(Dataset extract)
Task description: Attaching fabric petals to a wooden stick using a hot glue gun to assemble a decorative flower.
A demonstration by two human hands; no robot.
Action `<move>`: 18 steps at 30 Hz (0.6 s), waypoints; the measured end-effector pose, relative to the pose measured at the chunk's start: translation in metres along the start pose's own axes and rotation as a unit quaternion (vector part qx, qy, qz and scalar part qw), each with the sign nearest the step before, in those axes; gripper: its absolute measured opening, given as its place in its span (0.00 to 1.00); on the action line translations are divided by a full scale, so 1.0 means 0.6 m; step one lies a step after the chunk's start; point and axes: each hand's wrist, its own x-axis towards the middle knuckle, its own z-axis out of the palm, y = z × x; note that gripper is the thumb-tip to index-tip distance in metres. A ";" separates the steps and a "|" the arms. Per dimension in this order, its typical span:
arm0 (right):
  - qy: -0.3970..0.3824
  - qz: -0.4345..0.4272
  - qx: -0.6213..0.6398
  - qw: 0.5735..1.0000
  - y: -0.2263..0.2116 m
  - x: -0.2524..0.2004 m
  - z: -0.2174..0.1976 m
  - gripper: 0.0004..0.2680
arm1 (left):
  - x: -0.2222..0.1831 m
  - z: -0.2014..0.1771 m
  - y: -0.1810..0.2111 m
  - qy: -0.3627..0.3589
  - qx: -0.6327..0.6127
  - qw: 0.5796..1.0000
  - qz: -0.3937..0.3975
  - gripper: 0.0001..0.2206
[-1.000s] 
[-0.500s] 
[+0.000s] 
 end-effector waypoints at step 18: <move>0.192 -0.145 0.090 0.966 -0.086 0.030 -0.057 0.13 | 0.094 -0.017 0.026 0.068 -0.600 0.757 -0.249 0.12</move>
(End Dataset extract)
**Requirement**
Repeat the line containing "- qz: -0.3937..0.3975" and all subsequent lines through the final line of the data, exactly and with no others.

**Output**
  - qz: -0.3937..0.3975
  - gripper: 0.0001..0.2206
[-1.000s] 
[-0.500s] 
[+0.000s] 
 end-effector waypoints at step 18: <move>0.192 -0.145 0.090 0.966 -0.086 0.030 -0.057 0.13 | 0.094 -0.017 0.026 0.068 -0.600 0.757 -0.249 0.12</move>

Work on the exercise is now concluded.